RECORDS PROVIDED:
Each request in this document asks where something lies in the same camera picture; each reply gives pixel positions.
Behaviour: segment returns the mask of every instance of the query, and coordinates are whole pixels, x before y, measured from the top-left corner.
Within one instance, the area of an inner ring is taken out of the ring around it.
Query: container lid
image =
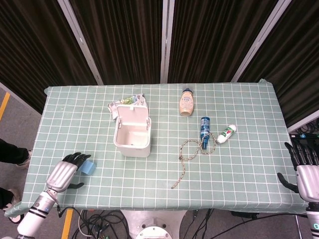
[[[189,91],[193,94],[193,91],[191,91],[190,88],[186,88],[185,90],[183,90],[183,92],[185,92],[185,91]]]
[[[122,122],[146,123],[149,109],[146,106],[119,105],[119,118]]]

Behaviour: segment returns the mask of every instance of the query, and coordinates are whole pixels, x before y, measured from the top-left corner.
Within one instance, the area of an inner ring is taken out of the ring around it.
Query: white plastic container
[[[119,105],[114,144],[127,157],[147,157],[151,152],[151,125],[146,106]]]

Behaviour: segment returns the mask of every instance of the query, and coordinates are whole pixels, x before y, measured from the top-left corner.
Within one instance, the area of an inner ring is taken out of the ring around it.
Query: gray floor
[[[5,92],[0,89],[0,104],[3,100]],[[0,121],[0,137],[19,147],[26,147],[32,149],[36,137],[38,125],[40,123],[40,116],[24,107],[13,97],[10,97],[2,120]],[[3,188],[18,188],[23,191],[26,170],[20,170],[15,165],[5,164],[0,162],[0,187]],[[200,210],[198,218],[189,229],[186,239],[191,239],[194,232],[197,230],[200,222],[204,218],[206,210]],[[73,213],[72,223],[70,228],[70,235],[77,229],[76,213]],[[186,213],[182,224],[180,226],[180,238],[184,237],[189,224],[192,222],[192,212]],[[230,212],[223,210],[215,210],[208,222],[207,232],[205,238],[211,238],[219,232],[243,222],[241,218],[233,217]],[[0,238],[5,236],[16,236],[16,225],[9,222],[4,216],[0,216]],[[311,239],[310,227],[307,219],[300,218],[303,239]],[[55,212],[51,212],[45,220],[41,229],[36,235],[37,239],[60,239],[64,225],[64,217],[58,218]],[[125,232],[120,225],[115,226],[120,239],[125,238]],[[105,232],[110,239],[115,238],[111,231]],[[269,219],[258,220],[250,222],[231,230],[218,237],[219,239],[298,239],[298,231],[294,216],[280,216]]]

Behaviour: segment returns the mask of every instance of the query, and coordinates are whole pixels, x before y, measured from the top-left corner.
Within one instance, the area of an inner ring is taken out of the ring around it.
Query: blue bottle
[[[209,140],[209,132],[210,132],[210,118],[202,117],[200,121],[200,140],[203,141],[202,149],[207,148],[208,140]]]

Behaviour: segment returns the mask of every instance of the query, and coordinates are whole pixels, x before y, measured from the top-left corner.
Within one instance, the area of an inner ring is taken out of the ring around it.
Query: bottle cap
[[[226,142],[226,137],[224,137],[223,135],[220,134],[220,135],[217,137],[216,142],[217,142],[217,143],[224,143],[224,142]]]
[[[203,144],[202,144],[202,149],[207,149],[207,143],[208,143],[208,138],[204,138]]]
[[[228,127],[232,128],[232,129],[234,130],[234,132],[236,132],[236,130],[237,130],[237,127],[236,127],[236,125],[234,125],[234,124],[231,124],[231,125],[229,125]]]
[[[185,91],[189,91],[193,94],[193,91],[191,91],[189,88],[186,88],[185,90],[183,90],[183,92],[185,92]]]

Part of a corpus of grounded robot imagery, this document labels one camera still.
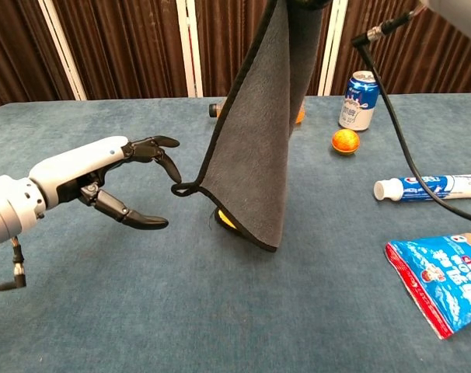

WHAT IS NEEDED: The answer should be all lines from the entries above that hold the word "document".

FINISHED TASK:
Each request in this document asks where something lies in the same camera picture; each reply gives pixel positions.
Part of a corpus of grounded robot imagery, this document labels one camera still.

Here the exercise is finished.